Task statement: Copy all of the data below without altering a single line.

- Opening Delimiter -

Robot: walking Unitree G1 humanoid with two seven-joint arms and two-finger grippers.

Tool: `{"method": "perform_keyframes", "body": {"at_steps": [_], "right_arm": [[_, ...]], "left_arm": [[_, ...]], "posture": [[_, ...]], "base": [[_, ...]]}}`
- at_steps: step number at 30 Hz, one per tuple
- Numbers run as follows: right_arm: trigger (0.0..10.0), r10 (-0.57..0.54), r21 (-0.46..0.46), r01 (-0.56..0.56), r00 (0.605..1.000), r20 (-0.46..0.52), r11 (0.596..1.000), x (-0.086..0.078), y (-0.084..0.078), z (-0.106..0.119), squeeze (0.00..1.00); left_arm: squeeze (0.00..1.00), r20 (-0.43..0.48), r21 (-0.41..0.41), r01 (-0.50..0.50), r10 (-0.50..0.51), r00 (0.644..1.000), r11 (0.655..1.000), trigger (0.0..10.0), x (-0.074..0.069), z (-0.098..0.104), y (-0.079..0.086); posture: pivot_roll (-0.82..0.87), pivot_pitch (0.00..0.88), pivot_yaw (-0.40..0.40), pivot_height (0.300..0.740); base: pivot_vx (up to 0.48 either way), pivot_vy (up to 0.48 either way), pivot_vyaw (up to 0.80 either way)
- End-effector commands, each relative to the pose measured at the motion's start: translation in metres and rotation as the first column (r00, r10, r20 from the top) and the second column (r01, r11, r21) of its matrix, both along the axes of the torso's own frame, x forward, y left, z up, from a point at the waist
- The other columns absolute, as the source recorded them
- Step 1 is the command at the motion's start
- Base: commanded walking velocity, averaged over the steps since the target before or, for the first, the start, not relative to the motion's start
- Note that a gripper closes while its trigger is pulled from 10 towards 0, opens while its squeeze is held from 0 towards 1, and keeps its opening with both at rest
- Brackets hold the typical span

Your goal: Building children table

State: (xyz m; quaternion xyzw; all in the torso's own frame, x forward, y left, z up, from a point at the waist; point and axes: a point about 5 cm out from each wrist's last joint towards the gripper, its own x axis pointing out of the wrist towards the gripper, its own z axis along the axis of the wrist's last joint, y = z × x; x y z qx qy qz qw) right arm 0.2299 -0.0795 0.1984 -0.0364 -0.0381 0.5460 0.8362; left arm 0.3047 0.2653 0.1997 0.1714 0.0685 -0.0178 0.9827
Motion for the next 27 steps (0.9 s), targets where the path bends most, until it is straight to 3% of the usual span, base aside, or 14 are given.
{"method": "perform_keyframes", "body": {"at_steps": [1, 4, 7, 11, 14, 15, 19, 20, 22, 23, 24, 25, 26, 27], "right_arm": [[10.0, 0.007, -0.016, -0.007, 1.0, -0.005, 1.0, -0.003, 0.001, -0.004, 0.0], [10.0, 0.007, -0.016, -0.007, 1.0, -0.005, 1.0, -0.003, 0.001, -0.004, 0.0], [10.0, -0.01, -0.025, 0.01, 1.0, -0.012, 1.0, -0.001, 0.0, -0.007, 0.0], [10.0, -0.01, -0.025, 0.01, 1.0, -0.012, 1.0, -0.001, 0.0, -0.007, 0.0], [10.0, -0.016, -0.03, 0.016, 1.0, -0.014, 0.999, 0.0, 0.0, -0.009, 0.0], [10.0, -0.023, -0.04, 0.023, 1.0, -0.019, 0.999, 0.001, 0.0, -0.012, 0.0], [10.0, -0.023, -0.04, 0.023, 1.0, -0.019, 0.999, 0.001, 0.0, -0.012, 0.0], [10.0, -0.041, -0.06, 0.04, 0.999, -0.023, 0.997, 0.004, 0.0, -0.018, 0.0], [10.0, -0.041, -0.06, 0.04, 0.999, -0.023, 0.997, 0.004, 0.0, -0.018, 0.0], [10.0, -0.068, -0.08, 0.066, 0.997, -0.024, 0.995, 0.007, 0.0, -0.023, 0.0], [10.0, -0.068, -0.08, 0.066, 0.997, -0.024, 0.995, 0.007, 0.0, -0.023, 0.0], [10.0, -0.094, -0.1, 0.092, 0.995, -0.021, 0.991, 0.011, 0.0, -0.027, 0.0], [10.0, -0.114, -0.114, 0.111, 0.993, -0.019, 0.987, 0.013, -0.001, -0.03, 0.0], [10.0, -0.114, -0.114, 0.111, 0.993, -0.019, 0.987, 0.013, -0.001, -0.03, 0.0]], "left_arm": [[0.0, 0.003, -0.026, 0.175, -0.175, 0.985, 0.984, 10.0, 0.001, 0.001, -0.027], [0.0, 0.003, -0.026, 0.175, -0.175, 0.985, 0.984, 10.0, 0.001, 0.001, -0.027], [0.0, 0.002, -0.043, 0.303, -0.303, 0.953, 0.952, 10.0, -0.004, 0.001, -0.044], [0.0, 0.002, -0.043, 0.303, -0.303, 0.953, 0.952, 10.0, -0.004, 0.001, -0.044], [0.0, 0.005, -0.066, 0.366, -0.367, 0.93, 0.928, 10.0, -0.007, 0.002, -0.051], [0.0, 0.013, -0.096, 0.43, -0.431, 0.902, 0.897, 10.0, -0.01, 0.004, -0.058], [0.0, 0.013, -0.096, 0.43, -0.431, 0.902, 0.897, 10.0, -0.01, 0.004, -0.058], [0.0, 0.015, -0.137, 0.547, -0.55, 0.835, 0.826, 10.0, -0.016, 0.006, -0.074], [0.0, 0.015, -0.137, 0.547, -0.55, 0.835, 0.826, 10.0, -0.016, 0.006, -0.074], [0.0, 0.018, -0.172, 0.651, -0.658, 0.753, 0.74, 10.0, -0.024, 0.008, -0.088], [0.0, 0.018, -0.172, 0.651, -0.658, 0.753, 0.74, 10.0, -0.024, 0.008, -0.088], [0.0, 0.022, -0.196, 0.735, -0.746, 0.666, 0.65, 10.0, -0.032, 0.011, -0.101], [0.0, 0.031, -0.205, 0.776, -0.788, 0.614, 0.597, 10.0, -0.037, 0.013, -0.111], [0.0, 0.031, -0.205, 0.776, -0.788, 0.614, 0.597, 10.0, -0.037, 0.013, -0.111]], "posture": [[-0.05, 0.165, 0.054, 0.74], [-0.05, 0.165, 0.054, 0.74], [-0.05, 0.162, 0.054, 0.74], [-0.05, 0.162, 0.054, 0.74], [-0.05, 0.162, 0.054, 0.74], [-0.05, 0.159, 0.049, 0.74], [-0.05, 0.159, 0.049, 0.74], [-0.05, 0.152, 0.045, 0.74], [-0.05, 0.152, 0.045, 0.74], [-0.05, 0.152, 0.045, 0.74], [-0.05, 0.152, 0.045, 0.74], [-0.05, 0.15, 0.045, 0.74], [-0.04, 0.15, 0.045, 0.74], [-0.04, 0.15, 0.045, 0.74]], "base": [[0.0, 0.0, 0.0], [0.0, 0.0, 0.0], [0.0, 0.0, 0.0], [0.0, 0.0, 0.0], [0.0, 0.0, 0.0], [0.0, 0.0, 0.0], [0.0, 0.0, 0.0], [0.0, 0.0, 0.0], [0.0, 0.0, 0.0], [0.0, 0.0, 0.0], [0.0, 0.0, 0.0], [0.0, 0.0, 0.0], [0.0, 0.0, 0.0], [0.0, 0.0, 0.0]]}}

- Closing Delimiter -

Expected answer:
Robot: walking Unitree G1 humanoid with two seven-joint arms and two-finger grippers.

Tool: `{"method": "perform_keyframes", "body": {"at_steps": [_], "right_arm": [[_, ...]], "left_arm": [[_, ...]], "posture": [[_, ...]], "base": [[_, ...]]}}`
- at_steps: step number at 30 Hz, one per tuple
- Numbers run as follows: right_arm: trigger (0.0..10.0), r10 (-0.57..0.54), r21 (-0.46..0.46), r01 (-0.56..0.56), r00 (0.605..1.000), r20 (-0.46..0.52), r11 (0.596..1.000), x (-0.086..0.078), y (-0.084..0.078), z (-0.106..0.119), squeeze (0.00..1.00); left_arm: squeeze (0.00..1.00), r20 (-0.43..0.48), r21 (-0.41..0.41), r01 (-0.50..0.50), r10 (-0.50..0.51), r00 (0.644..1.000), r11 (0.655..1.000), trigger (0.0..10.0), x (-0.074..0.069), z (-0.098..0.104), y (-0.079..0.086); posture: pivot_roll (-0.82..0.87), pivot_pitch (0.00..0.88), pivot_yaw (-0.40..0.40), pivot_height (0.300..0.740); base: pivot_vx (up to 0.48 either way), pivot_vy (up to 0.48 either way), pivot_vyaw (up to 0.80 either way)
- End-effector commands, each relative to the pose measured at the motion's start: translation in metres and rotation as the first column (r00, r10, r20 from the top) and the second column (r01, r11, r21) of its matrix, both along the axes of the torso's own frame, x forward, y left, z up, from a point at the waist
- The other columns absolute, as the source recorded them
- Step 1 is the command at the motion's start
- Base: commanded walking velocity, averaged over the steps since the target before or, for the first, the start, not relative to the motion's start
- Note that a gripper closes while its trigger is pulled from 10 towards 0, opens while its squeeze is held from 0 towards 1, and keeps its opening with both at rest
- Brackets hold the typical span

Your goal: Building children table

State: (xyz m; quaternion xyzw; all in the torso's own frame, x forward, y left, z up, from a point at the waist; point and axes: a point about 5 cm out from each wrist's last joint towards the gripper, its own x axis pointing out of the wrist towards the gripper, its own z axis along the axis of the wrist's last joint, y = z × x; x y z qx qy qz qw) right arm 0.2299 -0.0795 0.1984 -0.0364 -0.0381 0.5460 0.8362; left arm 0.3047 0.2653 0.1997 0.1714 0.0685 -0.0178 0.9827
Motion for the next 27 steps (0.9 s), targets where the path bends most, until it is straight to 3% of the usual span, base aside, or 14 are given.
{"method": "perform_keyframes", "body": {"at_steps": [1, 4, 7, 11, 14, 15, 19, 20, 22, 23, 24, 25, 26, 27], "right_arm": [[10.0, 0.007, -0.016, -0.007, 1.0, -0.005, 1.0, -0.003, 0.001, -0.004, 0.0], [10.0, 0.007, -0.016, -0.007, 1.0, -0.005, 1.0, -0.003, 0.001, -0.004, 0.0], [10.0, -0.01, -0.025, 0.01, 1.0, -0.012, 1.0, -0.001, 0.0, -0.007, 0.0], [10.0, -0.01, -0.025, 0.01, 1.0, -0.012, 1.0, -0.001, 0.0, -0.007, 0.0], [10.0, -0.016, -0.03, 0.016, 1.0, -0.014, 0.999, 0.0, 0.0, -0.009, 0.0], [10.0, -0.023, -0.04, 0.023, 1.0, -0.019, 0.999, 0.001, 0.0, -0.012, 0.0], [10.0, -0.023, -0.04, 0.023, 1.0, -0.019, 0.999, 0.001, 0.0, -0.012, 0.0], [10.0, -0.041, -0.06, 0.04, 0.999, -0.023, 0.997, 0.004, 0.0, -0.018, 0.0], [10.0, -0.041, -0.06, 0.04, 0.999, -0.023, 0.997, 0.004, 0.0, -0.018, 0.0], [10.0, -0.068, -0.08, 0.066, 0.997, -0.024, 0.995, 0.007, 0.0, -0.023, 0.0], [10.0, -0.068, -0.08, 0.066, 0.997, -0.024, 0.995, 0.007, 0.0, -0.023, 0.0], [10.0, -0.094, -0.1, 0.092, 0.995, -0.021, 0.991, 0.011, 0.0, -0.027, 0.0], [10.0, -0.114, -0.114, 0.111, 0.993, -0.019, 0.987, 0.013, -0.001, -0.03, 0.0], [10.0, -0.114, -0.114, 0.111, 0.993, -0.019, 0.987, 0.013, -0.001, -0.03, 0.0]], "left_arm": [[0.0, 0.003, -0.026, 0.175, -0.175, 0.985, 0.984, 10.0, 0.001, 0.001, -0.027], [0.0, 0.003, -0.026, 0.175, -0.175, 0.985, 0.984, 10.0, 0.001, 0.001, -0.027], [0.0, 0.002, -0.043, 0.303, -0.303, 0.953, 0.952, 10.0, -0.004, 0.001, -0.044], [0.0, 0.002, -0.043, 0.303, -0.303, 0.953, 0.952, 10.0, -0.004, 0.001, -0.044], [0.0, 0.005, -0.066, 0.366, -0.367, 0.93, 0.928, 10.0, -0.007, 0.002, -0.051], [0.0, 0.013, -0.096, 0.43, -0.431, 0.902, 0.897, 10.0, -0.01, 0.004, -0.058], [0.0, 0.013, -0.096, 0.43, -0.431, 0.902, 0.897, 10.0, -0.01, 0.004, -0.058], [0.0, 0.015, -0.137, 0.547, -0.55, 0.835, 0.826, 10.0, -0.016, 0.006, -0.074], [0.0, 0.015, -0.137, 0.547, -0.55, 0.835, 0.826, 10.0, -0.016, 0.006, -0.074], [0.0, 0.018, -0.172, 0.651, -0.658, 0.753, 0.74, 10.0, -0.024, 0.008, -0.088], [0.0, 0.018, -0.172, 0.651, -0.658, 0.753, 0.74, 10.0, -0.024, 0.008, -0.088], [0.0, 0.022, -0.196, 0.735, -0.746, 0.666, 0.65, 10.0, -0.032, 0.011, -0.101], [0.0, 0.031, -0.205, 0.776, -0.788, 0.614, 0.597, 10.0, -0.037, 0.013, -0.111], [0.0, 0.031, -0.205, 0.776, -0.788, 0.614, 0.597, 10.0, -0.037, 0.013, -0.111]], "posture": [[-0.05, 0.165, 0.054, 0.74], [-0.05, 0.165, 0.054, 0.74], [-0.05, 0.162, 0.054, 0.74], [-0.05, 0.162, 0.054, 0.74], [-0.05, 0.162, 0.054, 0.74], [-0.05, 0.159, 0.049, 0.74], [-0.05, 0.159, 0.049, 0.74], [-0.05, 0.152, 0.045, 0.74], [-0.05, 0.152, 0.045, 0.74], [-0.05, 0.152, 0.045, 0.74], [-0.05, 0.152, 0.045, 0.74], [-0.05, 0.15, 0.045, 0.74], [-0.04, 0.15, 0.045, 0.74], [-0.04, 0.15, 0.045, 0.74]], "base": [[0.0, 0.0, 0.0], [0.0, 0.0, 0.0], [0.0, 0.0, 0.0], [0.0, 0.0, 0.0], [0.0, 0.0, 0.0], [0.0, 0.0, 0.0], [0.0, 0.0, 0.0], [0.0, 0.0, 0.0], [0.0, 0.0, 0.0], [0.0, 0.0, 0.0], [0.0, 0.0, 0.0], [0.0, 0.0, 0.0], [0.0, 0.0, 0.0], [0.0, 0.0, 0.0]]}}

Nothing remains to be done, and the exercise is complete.